- _What you need to do_
Apart from the pictures, return every line of the listing exactly.

- _Provided material_
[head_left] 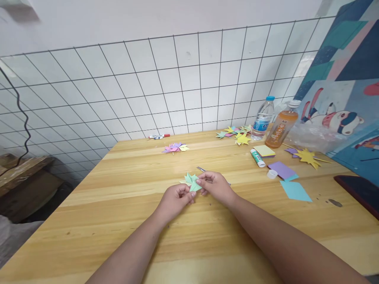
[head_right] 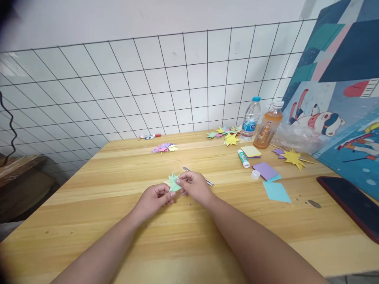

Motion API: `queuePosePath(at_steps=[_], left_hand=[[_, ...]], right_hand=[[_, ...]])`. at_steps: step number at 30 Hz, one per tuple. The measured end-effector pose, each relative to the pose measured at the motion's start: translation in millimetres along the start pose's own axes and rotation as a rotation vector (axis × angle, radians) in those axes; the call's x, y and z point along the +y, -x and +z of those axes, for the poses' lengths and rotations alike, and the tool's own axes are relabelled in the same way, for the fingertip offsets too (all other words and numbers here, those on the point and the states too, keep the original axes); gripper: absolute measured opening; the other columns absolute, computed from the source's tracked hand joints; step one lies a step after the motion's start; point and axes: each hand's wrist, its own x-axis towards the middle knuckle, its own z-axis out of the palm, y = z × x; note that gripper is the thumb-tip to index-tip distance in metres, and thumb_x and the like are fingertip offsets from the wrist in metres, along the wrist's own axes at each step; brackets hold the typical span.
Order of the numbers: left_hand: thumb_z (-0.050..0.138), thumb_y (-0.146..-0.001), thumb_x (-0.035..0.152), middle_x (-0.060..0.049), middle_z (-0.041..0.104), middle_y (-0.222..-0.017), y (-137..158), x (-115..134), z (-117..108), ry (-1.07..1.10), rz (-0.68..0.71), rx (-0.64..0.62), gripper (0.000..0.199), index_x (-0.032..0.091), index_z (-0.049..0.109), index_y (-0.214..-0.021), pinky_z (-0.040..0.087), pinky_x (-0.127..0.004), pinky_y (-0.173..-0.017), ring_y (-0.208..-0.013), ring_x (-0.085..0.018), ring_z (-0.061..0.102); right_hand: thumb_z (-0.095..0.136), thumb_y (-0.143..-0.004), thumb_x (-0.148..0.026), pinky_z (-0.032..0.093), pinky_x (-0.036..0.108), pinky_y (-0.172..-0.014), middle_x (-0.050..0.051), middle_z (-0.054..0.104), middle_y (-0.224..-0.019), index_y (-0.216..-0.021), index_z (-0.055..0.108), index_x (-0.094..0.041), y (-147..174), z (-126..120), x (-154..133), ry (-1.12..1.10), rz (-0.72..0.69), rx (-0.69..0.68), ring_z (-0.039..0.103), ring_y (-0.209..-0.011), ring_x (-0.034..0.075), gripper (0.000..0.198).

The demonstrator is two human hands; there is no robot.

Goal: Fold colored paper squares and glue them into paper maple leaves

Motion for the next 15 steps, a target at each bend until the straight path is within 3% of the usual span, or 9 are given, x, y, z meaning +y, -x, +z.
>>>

- _Worked solution_
[head_left] 
[head_right] 

Motion API: `queuePosePath(at_steps=[_], left_hand=[[_, ...]], right_hand=[[_, ...]])`. at_steps: step number at 30 Hz, one per tuple. The measured end-effector pose, each relative to the pose measured at the motion's start: translation in millimetres along the start pose's own axes and rotation as a rotation vector (axis × angle, radians) in those axes; the call's x, y and z point along the +y, -x and +z of those axes, for the poses' lengths and rotations alike, and the tool's own axes are relabelled in the same way, for the fingertip offsets too (all other words and numbers here, those on the point and the states too, keep the original axes); gripper: absolute measured opening; the other columns absolute, computed from the source's tracked hand joints; step one lies a step after the motion's start; point and axes: each hand's wrist, its own x-axis towards the middle knuckle, its own z-axis out of the palm, y = z × x; note that gripper is the thumb-tip to index-tip distance in metres, and thumb_x and the like are fingertip offsets from the wrist in metres, along the wrist's own axes at each step; brackets hold the typical span.
Order of the numbers: left_hand: thumb_z (-0.050..0.138), thumb_y (-0.146..-0.001), thumb_x (-0.035..0.152), middle_x (-0.060..0.049), middle_z (-0.041..0.104), middle_y (-0.222..-0.017), y (-137..158), x (-115..134), z (-117..108), ry (-1.07..1.10), rz (-0.68..0.71), rx (-0.64..0.62), gripper (0.000..0.199), index_x (-0.032..0.091), index_z (-0.049..0.109), index_y (-0.214..-0.021), pinky_z (-0.040..0.087), pinky_x (-0.127..0.004), pinky_y (-0.173..-0.017), ring_y (-0.208..-0.013), ring_x (-0.085..0.018), ring_z (-0.061..0.102); right_hand: thumb_z (-0.095..0.136), thumb_y (-0.143..-0.004), thumb_x (-0.148..0.026), pinky_z (-0.032..0.093), pinky_x (-0.036..0.108), pinky_y (-0.172..-0.014), middle_x (-0.050..0.051), middle_z (-0.054..0.104), middle_y (-0.224..-0.019), index_y (-0.216..-0.021), index_z (-0.055..0.108), index_x (-0.094..0.041), y (-147..174), z (-126..120), x (-154..133), ry (-1.12..1.10), rz (-0.72..0.69), rx (-0.69..0.68), ring_z (-0.039..0.103), ring_y (-0.209..-0.011), ring_x (-0.034..0.075), gripper (0.000..0.198).

The demonstrator is two human hands; there is no robot.

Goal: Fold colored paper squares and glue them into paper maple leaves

Motion for the next 15 steps, a target at each bend until the straight path is within 3% of the usual span, or 9 are given, x, y, z meaning +y, -x, +z.
>>>

The exercise calls for nothing more.